_EXERCISE PROMPT_. Without changing a word, return the listing below, minus its images.

════

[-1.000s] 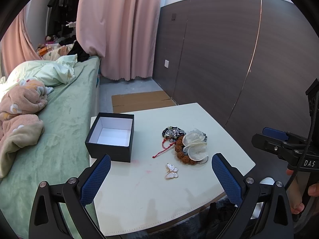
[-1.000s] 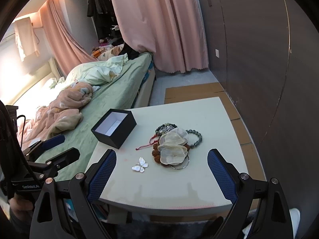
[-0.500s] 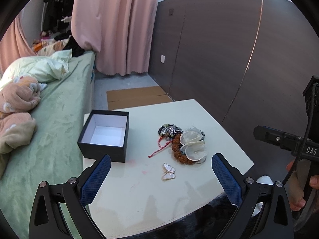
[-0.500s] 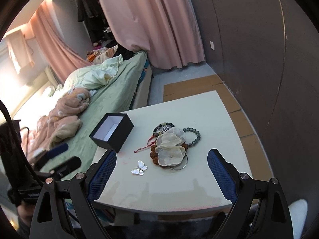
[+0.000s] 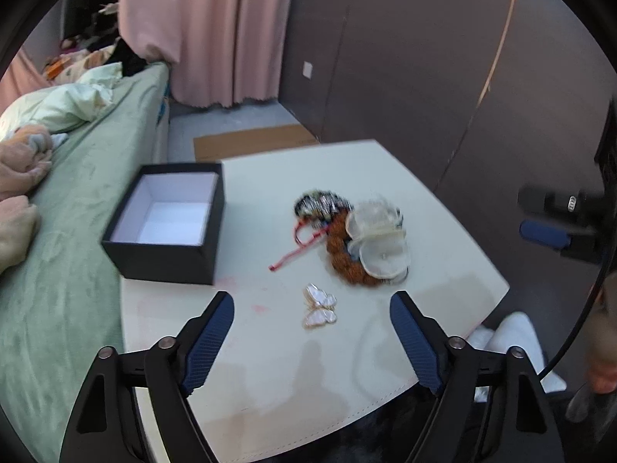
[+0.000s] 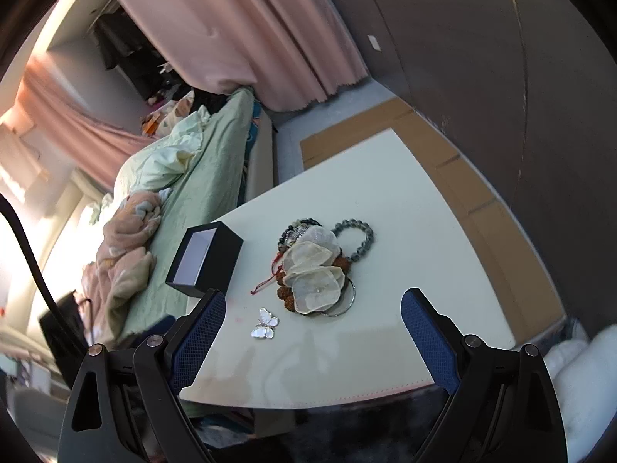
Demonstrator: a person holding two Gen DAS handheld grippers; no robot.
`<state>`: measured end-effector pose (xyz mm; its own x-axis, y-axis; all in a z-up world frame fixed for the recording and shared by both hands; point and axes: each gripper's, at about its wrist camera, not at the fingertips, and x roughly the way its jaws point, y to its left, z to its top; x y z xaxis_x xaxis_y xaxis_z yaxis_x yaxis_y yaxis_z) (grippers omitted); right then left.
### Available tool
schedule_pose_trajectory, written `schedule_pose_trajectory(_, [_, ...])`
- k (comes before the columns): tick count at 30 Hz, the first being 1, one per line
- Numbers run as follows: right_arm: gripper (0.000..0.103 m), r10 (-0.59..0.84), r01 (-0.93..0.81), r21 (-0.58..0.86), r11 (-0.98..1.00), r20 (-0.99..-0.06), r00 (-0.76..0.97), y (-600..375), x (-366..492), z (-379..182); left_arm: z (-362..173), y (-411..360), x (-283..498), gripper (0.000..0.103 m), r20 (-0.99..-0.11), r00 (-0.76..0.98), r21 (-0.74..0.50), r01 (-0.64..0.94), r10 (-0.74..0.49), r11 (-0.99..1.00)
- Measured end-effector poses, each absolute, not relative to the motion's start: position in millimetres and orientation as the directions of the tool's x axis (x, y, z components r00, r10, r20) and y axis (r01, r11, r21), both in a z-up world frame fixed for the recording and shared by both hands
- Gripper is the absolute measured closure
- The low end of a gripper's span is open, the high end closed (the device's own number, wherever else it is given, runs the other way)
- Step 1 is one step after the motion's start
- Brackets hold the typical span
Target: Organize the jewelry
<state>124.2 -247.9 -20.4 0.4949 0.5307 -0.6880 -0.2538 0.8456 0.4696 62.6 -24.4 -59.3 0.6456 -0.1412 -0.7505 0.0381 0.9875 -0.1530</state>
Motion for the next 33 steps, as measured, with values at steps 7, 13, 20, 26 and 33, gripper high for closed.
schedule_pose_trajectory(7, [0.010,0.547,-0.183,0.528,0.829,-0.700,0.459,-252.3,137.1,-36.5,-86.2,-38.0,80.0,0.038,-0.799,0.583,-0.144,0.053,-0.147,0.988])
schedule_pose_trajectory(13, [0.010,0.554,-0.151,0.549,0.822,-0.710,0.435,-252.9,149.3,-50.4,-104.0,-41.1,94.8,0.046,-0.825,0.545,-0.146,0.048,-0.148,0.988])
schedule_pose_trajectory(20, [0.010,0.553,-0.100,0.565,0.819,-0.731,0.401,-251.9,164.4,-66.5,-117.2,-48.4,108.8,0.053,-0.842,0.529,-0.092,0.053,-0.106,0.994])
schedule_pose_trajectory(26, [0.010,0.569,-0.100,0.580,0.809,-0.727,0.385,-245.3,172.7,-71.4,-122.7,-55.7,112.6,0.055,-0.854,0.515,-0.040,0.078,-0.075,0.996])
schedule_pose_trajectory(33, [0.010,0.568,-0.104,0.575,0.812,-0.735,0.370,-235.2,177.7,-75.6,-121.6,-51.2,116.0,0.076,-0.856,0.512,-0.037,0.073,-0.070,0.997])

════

_EXERCISE RESULT_.
[-1.000s] 
[-1.000s] 
[-0.500s] 
[-0.500s] 
[+0.000s] 
[+0.000s] 
Demonstrator: a person holding two Gen DAS handheld grippers; no robot.
`<state>`: measured end-effector pose (xyz mm; its own x-axis, y-axis; all in a z-up world frame fixed for the recording and shared by both hands; point and axes: each gripper's, at about its wrist camera, not at the fingertips, and x roughly the way its jaws point, y to its left, z to its top; x y z xaxis_x xaxis_y xaxis_z yaxis_x yaxis_y yaxis_z) (grippers omitted); right then left.
### Available tool
schedule_pose_trajectory, written `schedule_pose_trajectory(_, [_, ...])`
- k (comes before the columns): tick count at 30 Hz, the first being 1, one per line
- Numbers run as follows: right_arm: gripper (0.000..0.103 m), r10 (-0.59..0.84), r01 (-0.93..0.81), r21 (-0.58..0.86), r11 (-0.98..1.00), r20 (-0.99..-0.06), r00 (-0.76..0.97), y (-600..375), x (-366..492), z (-379..182); left_arm: z (-362..173), y (-411..360), x (-283..498), gripper (0.000..0.103 m), r20 (-0.99..-0.11), r00 (-0.76..0.98), r21 (-0.74..0.50), r01 (-0.64..0.94), r10 (-0.74..0.49), r11 (-0.99..1.00)
- Measured end-effector poses, each absolute, not relative to the motion's start: position in millimetres and orientation as the directions of the tool's x axis (x, y, z components r00, r10, r20) and y axis (r01, r11, r21), both in a z-up world frame fixed for the recording and shared by both hands
- Gripper is the absolute measured closure
- The low end of a gripper's span is open, the high end closed (the device's own number, wherever else it is given, runs the other way)
- Step 1 is one step after the motion's start
- Brackets hold the typical span
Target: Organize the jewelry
<state>124.2 -247.9 -20.4 0.4949 0.5307 -0.6880 -0.2538 0.8456 0.4696 62.6 -24.4 -59.3 0.6456 -0.1412 -0.7505 0.0381 0.9875 -0.1530</state>
Motion for the next 33 steps, as measured, with values at steps 7, 13, 20, 26 and 33, gripper high for closed.
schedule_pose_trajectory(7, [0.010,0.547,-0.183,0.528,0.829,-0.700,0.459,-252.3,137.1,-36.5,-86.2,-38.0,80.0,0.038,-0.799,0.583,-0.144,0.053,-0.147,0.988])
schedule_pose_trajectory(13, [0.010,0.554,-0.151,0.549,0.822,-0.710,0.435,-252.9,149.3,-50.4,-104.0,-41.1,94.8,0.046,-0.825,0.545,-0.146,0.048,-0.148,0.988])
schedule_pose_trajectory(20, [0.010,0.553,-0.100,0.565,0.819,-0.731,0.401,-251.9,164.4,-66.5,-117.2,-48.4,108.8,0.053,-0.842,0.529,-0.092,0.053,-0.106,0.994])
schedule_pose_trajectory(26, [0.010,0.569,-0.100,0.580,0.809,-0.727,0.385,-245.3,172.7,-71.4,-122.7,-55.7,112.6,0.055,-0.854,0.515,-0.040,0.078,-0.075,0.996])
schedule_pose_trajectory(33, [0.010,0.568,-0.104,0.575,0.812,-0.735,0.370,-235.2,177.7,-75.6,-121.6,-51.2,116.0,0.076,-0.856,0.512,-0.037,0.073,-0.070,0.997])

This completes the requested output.